Transcraping: Multi-Lingual Content Theft

When Sallie Goetsch received a Google Alert for her name, she was originally excited. It meant, most likely, that one of her free Web articles had been picked up and used by another site.

However, when she followed the link, she found something else. Rather than a properly attributed article, complete with bio and proper links, she found a scraped copy of it on a spam blog. The attribution tag was missing and her name was only affixed due to the fact it was on the article itself.

But what made the case exceptional was not that her free article had been scraped within an hour of going live, but that it appeared in German and her original work was written in English.

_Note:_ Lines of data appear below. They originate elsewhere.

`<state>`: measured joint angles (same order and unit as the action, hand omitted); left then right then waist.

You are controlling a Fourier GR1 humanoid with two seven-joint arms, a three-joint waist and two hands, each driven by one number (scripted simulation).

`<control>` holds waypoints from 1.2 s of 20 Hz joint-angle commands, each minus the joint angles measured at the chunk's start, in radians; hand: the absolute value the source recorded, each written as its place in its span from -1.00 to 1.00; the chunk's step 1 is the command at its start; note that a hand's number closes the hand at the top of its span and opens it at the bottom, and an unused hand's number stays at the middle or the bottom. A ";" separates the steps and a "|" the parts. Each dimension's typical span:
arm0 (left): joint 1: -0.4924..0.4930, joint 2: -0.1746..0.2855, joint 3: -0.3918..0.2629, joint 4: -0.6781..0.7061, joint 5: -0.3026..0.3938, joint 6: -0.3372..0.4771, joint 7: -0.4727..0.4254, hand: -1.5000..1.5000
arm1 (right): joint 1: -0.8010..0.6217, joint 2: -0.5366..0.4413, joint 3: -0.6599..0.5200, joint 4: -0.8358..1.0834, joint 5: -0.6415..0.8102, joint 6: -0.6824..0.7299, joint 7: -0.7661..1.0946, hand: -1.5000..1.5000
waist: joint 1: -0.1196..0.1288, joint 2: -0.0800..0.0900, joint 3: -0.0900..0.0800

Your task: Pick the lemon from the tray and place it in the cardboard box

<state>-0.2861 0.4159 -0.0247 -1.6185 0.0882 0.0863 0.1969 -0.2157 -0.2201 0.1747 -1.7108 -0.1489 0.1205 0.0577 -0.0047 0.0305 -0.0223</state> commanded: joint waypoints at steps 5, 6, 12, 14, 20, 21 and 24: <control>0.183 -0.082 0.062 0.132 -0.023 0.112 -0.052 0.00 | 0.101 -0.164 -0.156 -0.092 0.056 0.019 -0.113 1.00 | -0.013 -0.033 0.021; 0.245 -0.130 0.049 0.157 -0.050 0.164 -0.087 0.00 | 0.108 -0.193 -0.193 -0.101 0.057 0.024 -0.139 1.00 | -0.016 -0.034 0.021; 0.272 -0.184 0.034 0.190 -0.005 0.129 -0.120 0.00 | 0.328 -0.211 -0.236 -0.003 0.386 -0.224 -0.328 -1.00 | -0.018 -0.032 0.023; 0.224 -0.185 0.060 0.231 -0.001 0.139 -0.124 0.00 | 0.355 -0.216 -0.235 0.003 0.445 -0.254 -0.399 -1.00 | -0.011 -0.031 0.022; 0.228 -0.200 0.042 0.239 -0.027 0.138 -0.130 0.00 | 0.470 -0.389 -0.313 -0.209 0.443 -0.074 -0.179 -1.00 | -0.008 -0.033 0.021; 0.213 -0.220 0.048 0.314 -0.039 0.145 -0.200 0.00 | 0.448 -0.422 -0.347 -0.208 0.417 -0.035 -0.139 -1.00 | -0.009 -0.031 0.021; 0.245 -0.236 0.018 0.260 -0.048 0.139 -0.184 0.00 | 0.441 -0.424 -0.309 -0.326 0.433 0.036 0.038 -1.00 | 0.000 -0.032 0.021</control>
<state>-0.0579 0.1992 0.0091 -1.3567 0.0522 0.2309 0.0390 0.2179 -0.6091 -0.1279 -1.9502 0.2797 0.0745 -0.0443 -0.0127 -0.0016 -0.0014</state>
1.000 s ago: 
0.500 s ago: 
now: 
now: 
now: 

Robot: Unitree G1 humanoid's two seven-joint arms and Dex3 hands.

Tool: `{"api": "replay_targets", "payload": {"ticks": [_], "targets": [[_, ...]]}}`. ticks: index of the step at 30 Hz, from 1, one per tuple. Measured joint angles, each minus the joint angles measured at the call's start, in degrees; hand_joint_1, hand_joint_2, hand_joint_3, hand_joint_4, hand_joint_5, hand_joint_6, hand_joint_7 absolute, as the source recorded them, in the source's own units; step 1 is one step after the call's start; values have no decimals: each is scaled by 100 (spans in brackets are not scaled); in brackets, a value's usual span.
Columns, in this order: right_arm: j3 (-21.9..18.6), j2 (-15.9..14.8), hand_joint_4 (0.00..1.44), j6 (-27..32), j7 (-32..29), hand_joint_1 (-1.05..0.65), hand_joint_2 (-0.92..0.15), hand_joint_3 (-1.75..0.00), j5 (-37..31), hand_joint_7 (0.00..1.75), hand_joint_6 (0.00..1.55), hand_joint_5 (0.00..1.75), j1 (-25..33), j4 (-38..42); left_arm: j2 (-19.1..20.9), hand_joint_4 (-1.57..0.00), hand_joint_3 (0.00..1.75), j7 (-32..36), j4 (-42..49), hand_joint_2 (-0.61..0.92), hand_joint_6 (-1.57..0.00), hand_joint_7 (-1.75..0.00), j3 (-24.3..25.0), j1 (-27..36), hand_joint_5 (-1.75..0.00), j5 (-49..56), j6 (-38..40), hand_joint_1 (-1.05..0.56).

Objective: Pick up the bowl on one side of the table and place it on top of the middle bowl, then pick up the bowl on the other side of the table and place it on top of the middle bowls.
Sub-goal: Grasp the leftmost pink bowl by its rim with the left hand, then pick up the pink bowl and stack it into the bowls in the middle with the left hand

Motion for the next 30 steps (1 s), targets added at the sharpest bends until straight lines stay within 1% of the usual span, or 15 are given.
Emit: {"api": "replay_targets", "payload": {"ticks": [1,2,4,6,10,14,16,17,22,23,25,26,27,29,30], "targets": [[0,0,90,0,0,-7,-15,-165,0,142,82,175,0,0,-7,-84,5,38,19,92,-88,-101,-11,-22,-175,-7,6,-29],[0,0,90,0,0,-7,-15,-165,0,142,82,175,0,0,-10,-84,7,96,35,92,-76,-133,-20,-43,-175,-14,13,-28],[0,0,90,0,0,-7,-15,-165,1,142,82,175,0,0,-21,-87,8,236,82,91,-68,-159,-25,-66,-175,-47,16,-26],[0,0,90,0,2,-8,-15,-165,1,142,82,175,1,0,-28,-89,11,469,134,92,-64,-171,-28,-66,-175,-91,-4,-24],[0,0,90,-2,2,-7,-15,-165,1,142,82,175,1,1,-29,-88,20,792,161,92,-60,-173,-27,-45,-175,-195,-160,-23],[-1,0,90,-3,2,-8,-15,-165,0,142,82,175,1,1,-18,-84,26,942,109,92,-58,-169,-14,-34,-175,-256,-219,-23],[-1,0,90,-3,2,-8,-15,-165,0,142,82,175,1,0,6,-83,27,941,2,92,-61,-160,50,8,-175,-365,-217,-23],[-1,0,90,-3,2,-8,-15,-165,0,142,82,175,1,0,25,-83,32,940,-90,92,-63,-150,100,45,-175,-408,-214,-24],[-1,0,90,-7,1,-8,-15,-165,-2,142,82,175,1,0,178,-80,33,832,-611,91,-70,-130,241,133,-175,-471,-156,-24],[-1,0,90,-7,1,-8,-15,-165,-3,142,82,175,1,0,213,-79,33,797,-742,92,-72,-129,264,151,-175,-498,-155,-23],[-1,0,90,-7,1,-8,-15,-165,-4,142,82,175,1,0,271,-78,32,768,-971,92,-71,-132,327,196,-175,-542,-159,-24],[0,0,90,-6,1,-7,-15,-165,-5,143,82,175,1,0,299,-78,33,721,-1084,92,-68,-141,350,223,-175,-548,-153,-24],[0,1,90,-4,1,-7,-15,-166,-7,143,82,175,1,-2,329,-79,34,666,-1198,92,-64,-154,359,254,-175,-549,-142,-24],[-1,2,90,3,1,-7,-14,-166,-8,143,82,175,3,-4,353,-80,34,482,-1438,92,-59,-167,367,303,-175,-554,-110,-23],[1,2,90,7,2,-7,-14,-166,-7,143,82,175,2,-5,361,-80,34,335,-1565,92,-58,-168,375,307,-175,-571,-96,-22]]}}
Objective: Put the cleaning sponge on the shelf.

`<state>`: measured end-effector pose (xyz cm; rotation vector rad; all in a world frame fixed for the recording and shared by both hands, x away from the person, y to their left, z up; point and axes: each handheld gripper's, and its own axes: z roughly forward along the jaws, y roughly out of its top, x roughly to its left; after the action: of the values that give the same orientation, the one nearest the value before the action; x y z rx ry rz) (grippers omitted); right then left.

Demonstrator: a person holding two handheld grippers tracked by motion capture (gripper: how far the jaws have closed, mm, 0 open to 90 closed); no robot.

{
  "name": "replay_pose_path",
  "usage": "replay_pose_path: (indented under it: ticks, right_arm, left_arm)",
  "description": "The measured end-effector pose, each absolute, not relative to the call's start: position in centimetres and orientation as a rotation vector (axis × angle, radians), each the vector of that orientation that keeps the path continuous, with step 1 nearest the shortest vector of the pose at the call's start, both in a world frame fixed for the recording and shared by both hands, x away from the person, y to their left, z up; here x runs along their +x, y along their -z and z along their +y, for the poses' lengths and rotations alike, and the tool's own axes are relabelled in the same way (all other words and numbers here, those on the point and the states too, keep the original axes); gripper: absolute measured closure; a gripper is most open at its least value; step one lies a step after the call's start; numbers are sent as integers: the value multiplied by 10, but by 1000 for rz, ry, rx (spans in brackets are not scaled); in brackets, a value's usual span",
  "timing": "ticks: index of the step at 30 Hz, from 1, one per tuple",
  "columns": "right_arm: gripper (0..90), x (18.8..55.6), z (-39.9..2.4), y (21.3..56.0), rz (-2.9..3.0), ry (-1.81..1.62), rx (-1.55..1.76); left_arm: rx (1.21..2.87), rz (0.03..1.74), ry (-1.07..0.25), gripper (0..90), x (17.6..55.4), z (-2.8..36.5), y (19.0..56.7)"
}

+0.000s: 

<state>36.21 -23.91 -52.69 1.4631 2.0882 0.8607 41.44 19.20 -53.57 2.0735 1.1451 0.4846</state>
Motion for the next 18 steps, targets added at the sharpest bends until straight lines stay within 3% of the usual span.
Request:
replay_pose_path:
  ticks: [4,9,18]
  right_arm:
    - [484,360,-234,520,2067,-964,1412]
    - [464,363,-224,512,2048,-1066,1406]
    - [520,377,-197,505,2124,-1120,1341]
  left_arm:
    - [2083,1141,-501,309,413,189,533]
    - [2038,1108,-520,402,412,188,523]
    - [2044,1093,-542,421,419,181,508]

A scraper had not only taken the content, but passed it through an automated translation service, producing both a poor translation of the piece, but also a completely different work in the eyes of the search engines.

Though Goetsch was not the first person to encounter this problem, her case does illustrate the changing face of scraping on the Web. As the Internet becomes more international and the technology used to steal content grows more advanced, this type of content theft can only become more common.

Reasons to Worry

The problem with this type of scraping is that it is almost impossible to detect. Since the text is stripped out for translation, any markers or images placed in the feed to track usage will likely be removed. Second, because the text looks completely different from the original, traditional searching will be to no avail. Finally, since these crude translations are done instantly, they can beat a more effective human translation to the Web by a matter of hours or days.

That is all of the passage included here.